Beginning with the line that holds "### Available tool" in the data below, give again every line through the one that holds "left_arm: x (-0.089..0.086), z", exactly as written.

#### TASK DATA ####

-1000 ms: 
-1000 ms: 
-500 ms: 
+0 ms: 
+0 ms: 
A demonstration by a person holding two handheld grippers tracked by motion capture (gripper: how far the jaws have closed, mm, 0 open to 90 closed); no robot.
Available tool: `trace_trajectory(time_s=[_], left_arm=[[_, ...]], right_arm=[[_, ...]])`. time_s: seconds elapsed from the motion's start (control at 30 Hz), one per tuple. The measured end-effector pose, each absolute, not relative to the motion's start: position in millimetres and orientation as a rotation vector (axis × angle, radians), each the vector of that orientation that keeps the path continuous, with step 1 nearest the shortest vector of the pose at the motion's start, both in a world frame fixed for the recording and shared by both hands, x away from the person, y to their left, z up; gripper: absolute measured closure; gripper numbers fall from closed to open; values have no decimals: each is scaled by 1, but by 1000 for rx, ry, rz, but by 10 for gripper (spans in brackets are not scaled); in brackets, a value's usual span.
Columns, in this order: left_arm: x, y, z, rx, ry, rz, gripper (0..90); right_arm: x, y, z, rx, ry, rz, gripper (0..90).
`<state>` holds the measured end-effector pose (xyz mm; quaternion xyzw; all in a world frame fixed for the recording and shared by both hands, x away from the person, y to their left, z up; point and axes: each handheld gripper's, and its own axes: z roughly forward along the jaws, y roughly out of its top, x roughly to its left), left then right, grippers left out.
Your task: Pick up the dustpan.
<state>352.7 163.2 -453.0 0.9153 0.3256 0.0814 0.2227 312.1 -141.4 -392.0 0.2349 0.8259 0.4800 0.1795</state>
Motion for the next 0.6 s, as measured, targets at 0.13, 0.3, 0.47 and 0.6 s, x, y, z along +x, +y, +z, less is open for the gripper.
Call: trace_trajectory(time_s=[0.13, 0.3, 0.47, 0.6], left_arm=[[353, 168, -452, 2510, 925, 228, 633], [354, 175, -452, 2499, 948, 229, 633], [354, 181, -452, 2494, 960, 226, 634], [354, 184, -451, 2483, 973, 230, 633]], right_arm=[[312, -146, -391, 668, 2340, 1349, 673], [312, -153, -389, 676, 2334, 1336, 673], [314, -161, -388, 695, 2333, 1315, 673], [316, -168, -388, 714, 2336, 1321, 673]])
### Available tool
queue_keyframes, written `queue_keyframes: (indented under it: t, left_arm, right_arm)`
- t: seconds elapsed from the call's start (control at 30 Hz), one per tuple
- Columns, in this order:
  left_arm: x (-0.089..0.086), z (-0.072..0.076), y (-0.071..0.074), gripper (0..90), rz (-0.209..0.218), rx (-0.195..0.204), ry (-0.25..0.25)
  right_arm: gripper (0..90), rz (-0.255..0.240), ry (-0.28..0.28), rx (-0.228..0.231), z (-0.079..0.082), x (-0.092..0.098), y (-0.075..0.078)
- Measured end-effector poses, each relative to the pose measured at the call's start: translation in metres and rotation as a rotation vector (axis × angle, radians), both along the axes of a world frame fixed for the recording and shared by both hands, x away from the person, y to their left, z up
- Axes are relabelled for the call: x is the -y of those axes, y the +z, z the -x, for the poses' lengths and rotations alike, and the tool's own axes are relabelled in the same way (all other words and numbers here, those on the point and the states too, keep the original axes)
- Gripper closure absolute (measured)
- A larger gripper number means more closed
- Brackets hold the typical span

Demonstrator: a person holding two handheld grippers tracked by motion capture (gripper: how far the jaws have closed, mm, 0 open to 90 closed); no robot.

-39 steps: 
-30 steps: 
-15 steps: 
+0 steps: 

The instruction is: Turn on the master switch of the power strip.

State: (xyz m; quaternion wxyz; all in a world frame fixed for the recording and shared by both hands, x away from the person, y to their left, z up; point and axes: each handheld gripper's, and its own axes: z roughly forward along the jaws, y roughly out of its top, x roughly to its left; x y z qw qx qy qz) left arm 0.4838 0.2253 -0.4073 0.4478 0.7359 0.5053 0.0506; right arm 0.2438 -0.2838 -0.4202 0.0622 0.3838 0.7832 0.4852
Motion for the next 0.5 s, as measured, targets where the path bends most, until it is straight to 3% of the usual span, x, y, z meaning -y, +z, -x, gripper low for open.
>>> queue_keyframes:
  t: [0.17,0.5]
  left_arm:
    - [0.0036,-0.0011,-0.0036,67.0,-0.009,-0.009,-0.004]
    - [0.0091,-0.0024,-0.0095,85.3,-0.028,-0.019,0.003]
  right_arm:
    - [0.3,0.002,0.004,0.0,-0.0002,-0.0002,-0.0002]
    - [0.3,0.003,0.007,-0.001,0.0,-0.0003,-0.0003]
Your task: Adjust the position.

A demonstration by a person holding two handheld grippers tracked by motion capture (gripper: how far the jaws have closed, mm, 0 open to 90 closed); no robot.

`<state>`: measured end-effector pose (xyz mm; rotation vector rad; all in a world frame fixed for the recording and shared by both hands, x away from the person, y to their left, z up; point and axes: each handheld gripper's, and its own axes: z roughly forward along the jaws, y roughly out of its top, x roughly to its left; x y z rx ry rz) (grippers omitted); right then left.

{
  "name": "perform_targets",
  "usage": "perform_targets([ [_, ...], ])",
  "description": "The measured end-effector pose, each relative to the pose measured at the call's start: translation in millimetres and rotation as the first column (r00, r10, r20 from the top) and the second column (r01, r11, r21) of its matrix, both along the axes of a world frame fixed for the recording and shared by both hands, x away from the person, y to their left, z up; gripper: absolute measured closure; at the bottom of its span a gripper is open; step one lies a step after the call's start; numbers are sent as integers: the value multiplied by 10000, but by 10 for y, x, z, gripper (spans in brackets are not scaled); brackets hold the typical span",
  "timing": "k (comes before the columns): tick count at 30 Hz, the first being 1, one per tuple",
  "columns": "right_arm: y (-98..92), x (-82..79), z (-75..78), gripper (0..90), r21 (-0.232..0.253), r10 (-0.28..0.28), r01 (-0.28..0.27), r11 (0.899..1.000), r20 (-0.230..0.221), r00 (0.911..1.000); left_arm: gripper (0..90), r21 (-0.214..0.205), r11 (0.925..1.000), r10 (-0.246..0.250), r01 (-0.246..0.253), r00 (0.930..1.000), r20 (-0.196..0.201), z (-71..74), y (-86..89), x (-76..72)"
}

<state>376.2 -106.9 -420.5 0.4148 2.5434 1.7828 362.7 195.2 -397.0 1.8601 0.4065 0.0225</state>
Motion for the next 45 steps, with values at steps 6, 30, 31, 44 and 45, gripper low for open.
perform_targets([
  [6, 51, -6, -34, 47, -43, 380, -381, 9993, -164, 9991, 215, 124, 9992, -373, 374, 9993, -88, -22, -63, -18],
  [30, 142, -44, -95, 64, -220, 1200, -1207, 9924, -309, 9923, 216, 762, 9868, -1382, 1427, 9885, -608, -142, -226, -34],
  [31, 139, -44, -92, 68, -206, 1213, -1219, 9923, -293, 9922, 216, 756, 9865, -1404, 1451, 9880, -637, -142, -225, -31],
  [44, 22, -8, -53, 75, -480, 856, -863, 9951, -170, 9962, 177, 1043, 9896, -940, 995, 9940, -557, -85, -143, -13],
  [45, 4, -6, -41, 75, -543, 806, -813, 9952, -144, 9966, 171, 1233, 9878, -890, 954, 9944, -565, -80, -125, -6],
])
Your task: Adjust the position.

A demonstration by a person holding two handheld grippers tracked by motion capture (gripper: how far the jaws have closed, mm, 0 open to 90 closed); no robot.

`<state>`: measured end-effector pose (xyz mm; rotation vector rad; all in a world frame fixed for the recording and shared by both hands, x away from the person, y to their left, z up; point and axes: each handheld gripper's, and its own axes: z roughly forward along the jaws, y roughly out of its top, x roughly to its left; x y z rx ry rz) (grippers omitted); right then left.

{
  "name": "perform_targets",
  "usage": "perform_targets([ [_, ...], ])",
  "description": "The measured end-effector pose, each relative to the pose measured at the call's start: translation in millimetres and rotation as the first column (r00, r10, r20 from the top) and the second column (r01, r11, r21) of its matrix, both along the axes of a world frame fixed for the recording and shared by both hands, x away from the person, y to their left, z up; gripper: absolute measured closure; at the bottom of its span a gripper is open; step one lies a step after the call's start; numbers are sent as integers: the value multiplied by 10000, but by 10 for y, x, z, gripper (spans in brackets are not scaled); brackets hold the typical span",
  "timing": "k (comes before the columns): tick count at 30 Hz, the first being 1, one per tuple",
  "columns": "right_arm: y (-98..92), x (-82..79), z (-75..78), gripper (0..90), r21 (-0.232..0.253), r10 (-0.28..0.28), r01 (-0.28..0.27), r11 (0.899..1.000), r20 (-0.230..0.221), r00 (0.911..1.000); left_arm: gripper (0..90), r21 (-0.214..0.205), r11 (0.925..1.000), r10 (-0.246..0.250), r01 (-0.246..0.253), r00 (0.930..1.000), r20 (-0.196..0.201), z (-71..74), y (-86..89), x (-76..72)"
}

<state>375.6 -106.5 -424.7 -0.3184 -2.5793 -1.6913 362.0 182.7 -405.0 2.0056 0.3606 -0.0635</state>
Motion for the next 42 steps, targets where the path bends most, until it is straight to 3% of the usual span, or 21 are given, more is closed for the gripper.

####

RESULT OF THE EXERCISE:
### Available tool
queue_keyframes, written `queue_keyframes: (indented under it: t, left_arm, right_arm)`
- t: seconds elapsed from the call's start (control at 30 Hz), one per tuple
- Columns, in this order:
  left_arm: x (-0.089..0.086), z (-0.072..0.076), y (-0.071..0.074), gripper (0..90), rz (-0.209..0.218), rx (-0.195..0.204), ry (-0.25..0.25)

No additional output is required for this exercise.